For my mindmap, I added nodes about systems because I saw the ecology as a system/network in the same sense of genre systems, activity systems, and network/hardware systems (from HowStuffWorks?). I made affordances a separate primary node because it functions differently for me, right now. I added the nodes user, designer, qualities/characteristics versus affordances. I focused on the user and designer because of the focus on interface and design in Norman’s article. I also thought about this being a network in the sense that the user, designer, and the affordances are connected and impact one another. I haven’t thought that through just yet. I also focused on the difference between affordances and qualities/characteristics. I was one of those people guilty of conflating the definition of affordances. These nodes will remind me that what a thing affords and it qualities/characteristics are not the same thing.
Latour has been added to the list of people I plan to avoid forever (along with Foucault). I did not enjoy reading about ANT. I have read about and used ANT before in digital humanities; however, I did not read Latour. I cannot remember who I read, but I remember enjoying it. This was not as mentally exhausting as Foucault, but it wasn’t a walk in the park.
As for my mindmap, I added redefining social, actor, and social. I presented these in the sense that the entire first section was focused on redefining social. There was also a focus on expanding on what social sciences can now do. I like the idea of moving away from social being presented in the same way as “wooden.” There is much more to social than a position as a descriptor. Actor was connected to everything (because inanimate things also work as actors). This made me think of the saying: everything is rhetoric and everything’s an argument. I interpreted this more as everything is connected/interrelated than everything is actually an argument/actor/rhetoric.
My additions to this week’s MindMap’s focused on Joyce and Johnson-Eiloa. I was intrigued by the way that hypertext challenged linearity and authority. All of these theories move away from a linear and flat presentation of writing and rhetorical discourse to a non-linear and dynamic presentation. This is significant if we are to think of networks as being active.

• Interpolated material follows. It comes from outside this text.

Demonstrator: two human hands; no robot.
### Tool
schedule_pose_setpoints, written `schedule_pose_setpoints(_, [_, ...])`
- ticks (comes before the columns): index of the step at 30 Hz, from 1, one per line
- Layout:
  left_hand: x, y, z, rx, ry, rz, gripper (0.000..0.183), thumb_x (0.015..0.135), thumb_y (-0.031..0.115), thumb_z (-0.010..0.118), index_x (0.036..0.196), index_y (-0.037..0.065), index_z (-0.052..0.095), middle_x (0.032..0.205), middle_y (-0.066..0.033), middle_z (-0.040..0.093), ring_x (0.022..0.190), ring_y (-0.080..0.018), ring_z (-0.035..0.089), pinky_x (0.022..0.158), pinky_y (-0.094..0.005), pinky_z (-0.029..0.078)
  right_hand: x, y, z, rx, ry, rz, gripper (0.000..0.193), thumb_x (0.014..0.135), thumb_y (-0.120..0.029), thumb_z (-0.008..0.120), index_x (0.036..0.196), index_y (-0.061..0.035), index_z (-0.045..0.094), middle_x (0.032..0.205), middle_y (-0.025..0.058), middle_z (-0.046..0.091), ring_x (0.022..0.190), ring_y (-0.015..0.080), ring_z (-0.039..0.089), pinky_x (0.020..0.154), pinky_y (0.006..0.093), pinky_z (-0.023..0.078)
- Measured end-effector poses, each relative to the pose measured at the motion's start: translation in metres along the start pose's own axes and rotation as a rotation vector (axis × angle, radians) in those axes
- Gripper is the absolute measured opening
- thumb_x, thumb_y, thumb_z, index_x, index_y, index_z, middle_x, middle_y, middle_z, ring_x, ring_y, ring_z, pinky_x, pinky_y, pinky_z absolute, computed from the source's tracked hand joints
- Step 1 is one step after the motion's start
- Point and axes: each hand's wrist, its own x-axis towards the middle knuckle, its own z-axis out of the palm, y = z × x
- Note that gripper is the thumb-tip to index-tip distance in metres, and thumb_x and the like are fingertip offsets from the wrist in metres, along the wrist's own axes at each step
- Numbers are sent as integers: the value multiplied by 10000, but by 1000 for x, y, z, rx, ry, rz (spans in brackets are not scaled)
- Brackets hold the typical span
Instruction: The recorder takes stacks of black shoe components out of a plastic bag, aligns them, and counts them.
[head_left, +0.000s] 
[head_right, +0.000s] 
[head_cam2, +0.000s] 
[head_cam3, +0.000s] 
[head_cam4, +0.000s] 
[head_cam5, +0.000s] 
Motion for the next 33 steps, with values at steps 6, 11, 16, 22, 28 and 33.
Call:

Hypertext provides a different perspective on the way in which author and audience interact. The removal of the binary between author and reader.
“Hypertext readers not only choose the order of what they read but, in doing so, also alter its form by their choices” (19).
This was significant in regards to my exploration of Snapchat, wherein I am trying to gain a better understanding of the interactions between user and recipient. How does Snapchat function as a network? Is Snapchat a network?
I connected all of these new nodes to the rhetorical situation (because of the focus on author and reader). I know that connections can also be made with Latour’s ANT; however, I haven’t done the popplets for that theory just yet.